Mas chega de falar desse verme. É preciso explicar também por que reduzi a nota de Lula e aumentei a de Bolsonaro. Em primeiro lugar, isso visa refletir o que estamos vendo nas pesquisas, que indicam uma redução da diferença entre os dois. A redução da diferença obviamente aumenta as chances de Bolsonaro se reeleger e, como consequência diminui as de Lula. Não faria sentido aproximar Bolsonaro de um 10 de Lula, por exemplo, porque, na prática, o que isso faz é aumentar a indefinição do resultado, ou seja, afastar Lula da posição em que a sua vitória é certa.

Isso posto, a redução não implica que Lula esteja sofrendo uma sangria de eleitores. Ele segue variando dentro da margem de erro, embora tenha sofrido sim uma leve queda em relação aos momentos de maior pico. Isso pode ter relação com vários fatores que vão desde uma ou outra declaração que não caiu bem em ouvidos conservadores (no varejo) quanto, dentro da esquerda, pessoas torcendo o nariz para Geraldo Alckmin. Entretanto, o fato de esses fatores não gerarem uma queda expressiva e de derivada acentuada, indica que eles estão sendo acomodados com relativa facilidade.

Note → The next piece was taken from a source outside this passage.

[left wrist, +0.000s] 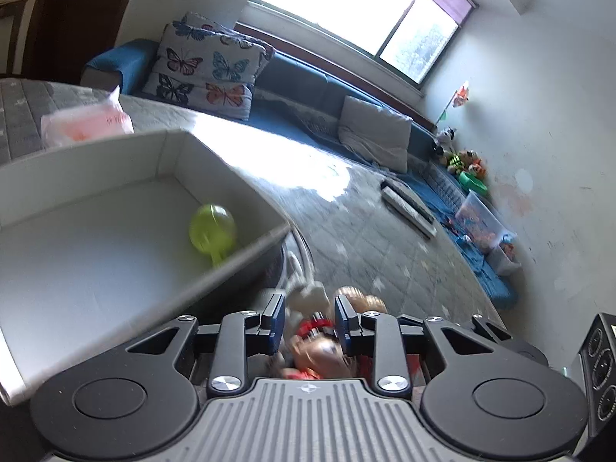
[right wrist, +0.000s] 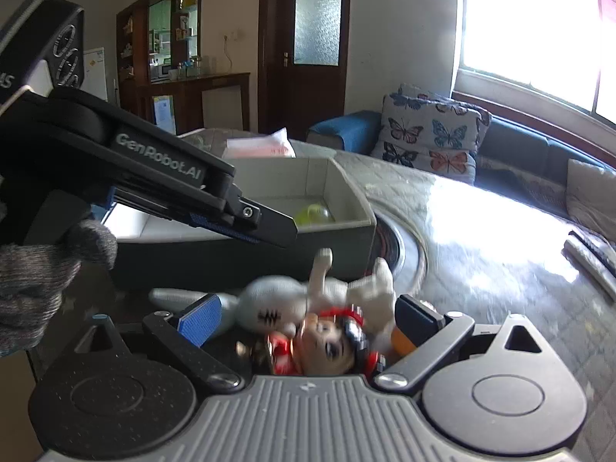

Já no lado de Bolsonaro, sua subida se explica por dois fatores principais: (1) a saída de Sergio Moro e (2) a constatação da inviabilidade da chamada “3ª Via”, em particular o fato de os jornalões, sempre eles, terem jogado a toalha. Isso está fazendo com que número de indecisos caia rapidamente e de forma inédita a uma distância tão grande do pleito. Fica claro que a maior parte desses indecisos era composta de eleitores que votaram em Bolsonaro em 2018 e que, por alguma razão, preferiam não repetir o voto em 2022, mas que, diante da inviabilidade de uma alternativa à direita, estão se posicionando novamente com o fascismo. Trata-se de uma franja do antipetismo que tentava se descolar de Bolsonaro. Tudo indica que Bolsonaro já está no seu teto (dentro da margem de erro), dado que sua rejeição está em torno de 60%.

Um efeito interessante desta polarização é que, embora a disputa tenha de fato se acirrado, ainda não se pode descartar uma vitória de Lula no 1º turno. O principal fator neste caso seria a capacidade de mobilizar os eleitores antibolsonaristas ao voto útil em Lula no 1º turno, justamente por conta das ameaças de golpe. Para isso bastaria converter uma parcela dos eleitores que hoje declaram voto em Ciro Gomes e o restante dos indecisos que não irão para Bolsonaro.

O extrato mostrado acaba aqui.